In an earlier article, I pointed out biologist Kathryn Applegate’s astonishing attempt to attribute the bacterial flagellum to “magic” rather than intelligent design. But I neglected to point out another problem with her critique of ID: She apparently does not understand what the theory of intelligent design actually proposes. Applegate’s misunderstanding becomes clear early-on when she asserts: “Despite the strong appearance of special design, most scientists, myself included, believe the evidence points to a gradual development for the bacterial flagellum.” Applegate here treats intelligent design as the opposite of “a gradual development of the bacterial flagellum.” But no intelligent design theorist would do that. Many intelligently-designed things in nature may well develop through a gradual process. That’s not the issue. The issue is whether things can develop through a gradual process that is undirected.
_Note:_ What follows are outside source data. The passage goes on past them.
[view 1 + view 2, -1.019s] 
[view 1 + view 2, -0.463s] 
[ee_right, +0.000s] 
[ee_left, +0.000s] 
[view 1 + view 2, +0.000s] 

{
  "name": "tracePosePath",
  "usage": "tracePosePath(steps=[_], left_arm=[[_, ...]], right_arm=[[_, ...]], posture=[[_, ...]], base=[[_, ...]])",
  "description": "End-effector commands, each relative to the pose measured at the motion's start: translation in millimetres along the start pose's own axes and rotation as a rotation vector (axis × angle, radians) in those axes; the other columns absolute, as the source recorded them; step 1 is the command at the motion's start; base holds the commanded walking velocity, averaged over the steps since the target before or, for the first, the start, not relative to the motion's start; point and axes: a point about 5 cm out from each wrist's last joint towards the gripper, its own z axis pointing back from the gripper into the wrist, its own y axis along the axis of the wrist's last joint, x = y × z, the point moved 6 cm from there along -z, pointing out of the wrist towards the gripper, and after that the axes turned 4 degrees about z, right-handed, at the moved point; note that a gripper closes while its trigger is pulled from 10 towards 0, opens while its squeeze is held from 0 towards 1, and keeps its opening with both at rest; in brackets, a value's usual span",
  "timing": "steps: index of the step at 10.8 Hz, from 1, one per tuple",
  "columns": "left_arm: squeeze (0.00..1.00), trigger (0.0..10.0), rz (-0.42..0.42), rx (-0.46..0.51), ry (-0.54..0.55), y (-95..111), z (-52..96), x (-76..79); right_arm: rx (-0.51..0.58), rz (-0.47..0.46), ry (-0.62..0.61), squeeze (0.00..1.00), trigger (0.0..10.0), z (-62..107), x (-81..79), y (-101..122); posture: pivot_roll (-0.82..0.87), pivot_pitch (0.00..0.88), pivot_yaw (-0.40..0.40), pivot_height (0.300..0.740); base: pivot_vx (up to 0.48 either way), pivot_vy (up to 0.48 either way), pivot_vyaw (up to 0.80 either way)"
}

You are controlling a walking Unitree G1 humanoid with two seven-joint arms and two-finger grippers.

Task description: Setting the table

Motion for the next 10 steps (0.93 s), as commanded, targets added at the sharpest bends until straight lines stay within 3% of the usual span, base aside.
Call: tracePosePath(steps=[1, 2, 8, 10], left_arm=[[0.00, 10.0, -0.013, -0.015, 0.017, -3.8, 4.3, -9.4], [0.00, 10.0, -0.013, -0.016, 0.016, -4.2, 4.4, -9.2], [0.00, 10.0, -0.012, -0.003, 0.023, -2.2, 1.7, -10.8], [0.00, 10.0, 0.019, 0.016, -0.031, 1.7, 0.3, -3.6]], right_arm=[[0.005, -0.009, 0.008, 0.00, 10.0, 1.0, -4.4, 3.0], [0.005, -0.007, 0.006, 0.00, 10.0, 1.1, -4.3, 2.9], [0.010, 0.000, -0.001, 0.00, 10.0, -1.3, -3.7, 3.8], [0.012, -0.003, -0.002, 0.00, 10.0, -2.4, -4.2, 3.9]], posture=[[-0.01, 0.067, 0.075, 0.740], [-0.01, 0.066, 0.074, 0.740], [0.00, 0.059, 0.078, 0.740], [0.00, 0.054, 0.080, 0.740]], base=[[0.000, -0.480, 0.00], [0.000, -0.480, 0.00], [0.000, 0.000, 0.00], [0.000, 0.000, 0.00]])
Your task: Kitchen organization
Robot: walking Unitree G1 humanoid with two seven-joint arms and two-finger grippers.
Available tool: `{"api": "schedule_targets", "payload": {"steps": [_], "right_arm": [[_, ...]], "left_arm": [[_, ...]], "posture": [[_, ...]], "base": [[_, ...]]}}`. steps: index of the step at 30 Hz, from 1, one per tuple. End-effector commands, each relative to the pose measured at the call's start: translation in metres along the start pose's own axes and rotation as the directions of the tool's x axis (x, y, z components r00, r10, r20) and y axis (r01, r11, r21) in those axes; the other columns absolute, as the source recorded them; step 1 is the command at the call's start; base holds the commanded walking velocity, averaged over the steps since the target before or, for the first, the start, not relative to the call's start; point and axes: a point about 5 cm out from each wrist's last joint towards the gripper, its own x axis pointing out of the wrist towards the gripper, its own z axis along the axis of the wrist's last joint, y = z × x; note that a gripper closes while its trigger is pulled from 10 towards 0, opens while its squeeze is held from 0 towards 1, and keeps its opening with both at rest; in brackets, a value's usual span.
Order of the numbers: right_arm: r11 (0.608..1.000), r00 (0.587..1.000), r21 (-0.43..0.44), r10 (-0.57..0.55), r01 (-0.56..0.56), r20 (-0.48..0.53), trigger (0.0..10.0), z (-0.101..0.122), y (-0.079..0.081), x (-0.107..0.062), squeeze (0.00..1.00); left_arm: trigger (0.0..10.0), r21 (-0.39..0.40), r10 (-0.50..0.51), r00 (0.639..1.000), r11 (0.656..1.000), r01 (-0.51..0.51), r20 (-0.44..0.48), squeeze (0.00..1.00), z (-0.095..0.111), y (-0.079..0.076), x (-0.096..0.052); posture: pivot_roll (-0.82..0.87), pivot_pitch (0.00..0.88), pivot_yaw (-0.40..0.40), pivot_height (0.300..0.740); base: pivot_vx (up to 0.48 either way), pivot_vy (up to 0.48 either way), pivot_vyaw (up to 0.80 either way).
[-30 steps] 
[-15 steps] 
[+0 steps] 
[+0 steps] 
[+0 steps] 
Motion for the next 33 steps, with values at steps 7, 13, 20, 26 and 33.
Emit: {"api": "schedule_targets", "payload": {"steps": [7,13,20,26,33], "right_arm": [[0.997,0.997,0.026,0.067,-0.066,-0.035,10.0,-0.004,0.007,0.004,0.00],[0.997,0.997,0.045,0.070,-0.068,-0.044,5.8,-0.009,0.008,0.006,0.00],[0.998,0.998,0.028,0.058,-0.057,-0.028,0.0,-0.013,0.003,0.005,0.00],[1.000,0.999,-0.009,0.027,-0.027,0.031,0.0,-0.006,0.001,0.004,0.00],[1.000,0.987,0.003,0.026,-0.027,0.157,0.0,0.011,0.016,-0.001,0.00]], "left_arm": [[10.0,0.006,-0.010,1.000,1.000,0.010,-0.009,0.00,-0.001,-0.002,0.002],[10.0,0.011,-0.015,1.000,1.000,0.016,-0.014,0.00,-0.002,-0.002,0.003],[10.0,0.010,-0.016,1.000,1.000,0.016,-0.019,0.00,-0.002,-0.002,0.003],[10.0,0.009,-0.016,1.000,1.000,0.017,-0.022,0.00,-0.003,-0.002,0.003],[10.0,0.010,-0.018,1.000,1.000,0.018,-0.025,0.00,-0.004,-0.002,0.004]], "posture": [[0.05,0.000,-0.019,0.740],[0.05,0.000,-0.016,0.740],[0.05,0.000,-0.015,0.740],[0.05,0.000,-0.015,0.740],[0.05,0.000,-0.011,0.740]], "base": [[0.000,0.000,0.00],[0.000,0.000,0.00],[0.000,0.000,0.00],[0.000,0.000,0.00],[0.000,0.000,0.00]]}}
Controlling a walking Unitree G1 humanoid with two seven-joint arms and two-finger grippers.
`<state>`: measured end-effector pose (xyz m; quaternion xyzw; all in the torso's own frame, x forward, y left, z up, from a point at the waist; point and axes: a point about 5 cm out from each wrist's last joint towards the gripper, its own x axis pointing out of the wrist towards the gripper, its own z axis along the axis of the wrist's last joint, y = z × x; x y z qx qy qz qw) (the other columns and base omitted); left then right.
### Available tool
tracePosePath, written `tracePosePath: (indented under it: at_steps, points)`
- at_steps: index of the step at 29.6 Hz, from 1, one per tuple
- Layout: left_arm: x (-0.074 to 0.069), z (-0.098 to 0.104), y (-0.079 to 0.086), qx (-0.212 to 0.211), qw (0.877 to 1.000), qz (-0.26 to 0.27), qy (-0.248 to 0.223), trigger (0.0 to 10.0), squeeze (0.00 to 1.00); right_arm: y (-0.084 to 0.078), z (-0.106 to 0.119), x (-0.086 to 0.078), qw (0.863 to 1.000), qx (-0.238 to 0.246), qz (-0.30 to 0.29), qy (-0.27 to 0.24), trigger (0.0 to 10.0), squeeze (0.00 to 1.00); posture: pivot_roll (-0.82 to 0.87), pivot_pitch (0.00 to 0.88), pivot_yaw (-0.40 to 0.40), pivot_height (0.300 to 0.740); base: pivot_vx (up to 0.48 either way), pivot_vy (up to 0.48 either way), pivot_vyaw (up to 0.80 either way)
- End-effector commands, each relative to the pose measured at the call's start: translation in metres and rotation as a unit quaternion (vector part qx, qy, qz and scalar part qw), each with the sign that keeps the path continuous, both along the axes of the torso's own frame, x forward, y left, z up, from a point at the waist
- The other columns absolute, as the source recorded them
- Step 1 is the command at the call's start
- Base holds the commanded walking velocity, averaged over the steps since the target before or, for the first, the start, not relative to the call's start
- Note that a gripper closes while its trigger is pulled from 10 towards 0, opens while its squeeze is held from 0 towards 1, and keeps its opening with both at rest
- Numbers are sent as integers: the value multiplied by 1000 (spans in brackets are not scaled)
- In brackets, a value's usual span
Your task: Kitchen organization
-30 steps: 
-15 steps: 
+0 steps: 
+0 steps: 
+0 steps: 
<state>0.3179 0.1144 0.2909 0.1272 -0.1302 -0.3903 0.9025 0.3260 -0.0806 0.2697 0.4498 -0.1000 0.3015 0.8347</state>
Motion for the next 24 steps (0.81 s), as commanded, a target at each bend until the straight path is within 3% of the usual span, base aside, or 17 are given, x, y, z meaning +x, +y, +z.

This is precisely what modern Darwinian theory proposes, claiming that all the highly-functional complex features we find throughout nature were produced by an undirected process that did not have them in mind. According to Darwinism, natural selection is blind to the future and cannot select for future functionality. According to intelligent design theorists, selecting for future functionality is exactly what intelligent agents do, and therefore the highly-functional complexity we find in nature provides good evidence for intelligent causation, whether the process of development was gradual or not.
The fact that Applegate so egregiously misunderstands intelligent design makes me wonder how many books and articles she has actually read by the intelligent design theorists she thinks she is critiquing. Alas, Applegate’s ill-informed critique is all too typical when it comes to the opponents of intelligent design, most of whom seem content to attack a straw-man version of ID rather than the real thing.